SITIOS URBANOS
Tratamiento de aguas lluvias: clave para un desarrollo urbano sostenible
En el crecimiento urbano, manejar correctamente las aguas lluvias es un desafío ambiental y técnico que muchas veces se subestima. Las nuevas urbanizaciones, con calles pavimentadas, techos impermeables y superficies duras, alteran el ciclo natural del agua —incrementando escorrentías, riesgos de inundaciones y contaminación de aguas receptoras.
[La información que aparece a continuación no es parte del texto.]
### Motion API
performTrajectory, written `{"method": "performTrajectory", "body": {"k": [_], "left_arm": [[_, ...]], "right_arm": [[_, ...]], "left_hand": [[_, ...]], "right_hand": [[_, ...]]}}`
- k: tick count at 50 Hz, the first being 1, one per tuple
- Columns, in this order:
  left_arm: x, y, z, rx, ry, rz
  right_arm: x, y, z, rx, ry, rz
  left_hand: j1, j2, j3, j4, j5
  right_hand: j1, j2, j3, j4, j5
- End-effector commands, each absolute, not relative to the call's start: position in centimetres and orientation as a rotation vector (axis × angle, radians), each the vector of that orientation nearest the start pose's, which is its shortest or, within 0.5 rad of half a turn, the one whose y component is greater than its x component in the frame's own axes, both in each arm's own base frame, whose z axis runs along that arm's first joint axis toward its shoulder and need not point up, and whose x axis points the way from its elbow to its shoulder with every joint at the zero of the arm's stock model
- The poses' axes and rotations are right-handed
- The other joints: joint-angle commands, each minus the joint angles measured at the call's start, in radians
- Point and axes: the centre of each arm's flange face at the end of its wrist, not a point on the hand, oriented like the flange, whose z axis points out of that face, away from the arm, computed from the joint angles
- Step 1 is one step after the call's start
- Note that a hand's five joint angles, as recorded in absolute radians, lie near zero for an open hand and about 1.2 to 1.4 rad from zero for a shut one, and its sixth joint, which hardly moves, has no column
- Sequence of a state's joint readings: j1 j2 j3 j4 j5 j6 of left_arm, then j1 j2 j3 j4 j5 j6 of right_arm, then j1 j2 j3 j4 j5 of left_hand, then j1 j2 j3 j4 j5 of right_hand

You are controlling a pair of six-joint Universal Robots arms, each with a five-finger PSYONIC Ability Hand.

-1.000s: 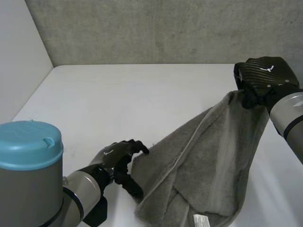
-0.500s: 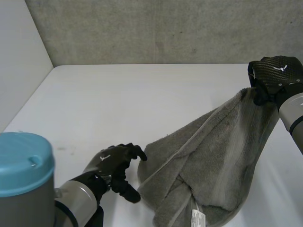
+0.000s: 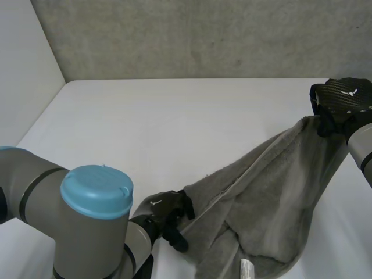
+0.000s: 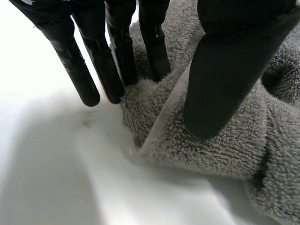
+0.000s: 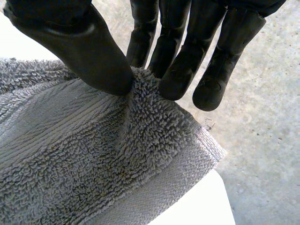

¿Por qué es importante tratar las aguas lluvias?
- Al impermeabilizar el suelo (calles, aceras, techos), disminuye la capacidad de absorción del terreno, lo que genera escorrentías intensas.
Las lluvias arrastran sedimentos, contaminantes y partículas hacia riachuelos, ríos o lagunas si no se retienen o filtran.
Las redes de drenaje tradicionales (canales, tuberías) pueden colapsar en eventos intensos si no están dimensionadas adecuadamente, generando inundaciones y daños estructurales.
Las normativas chilenas requieren que las redes de aguas lluvias estén separadas de las aguas servidas, para evitar mezclas contaminantes y sistemas saturados.
Técnicas modernas para el manejo de aguas lluvias
Para incorporar el tratamiento de lluvias en proyectos residenciales, se utilizan tecnologías relativas a infraestructura verde, infiltración in situ y pavimentos permeables. Estas soluciones permiten que el agua se canalice, filtre o infiltre de forma natural, reduciendo la sobrecarga de los sistemas urbanos y contribuyendo al equilibrio del entorno.
Cómo se relaciona esto con proyectos de Sitios Urbanos
En Sitios Urbanos, la planificación y la sostenibilidad son parte esencial del desarrollo. Un ejemplo claro de esto es El Molino, un proyecto consolidado de 47 sitios urbanizados en pleno corazón de Buin, que cuenta con urbanización completa, calles asfaltadas y sistemas de drenaje pluvial adecuados.
Gracias a estas medidas, el proyecto logra mantener un entorno seguro y funcional incluso durante periodos de lluvias intensas, evitando acumulaciones de agua y resguardando la infraestructura.
En resumen: un buen sistema pluvial no es un costo extra, es un atributo diferencial. En proyectos como El Molino, se traduce en una inversión tangible en seguridad, durabilidad y valor urbano, garantizando una vida cotidiana más cómoda y sustentable para quienes viven o invierten allí.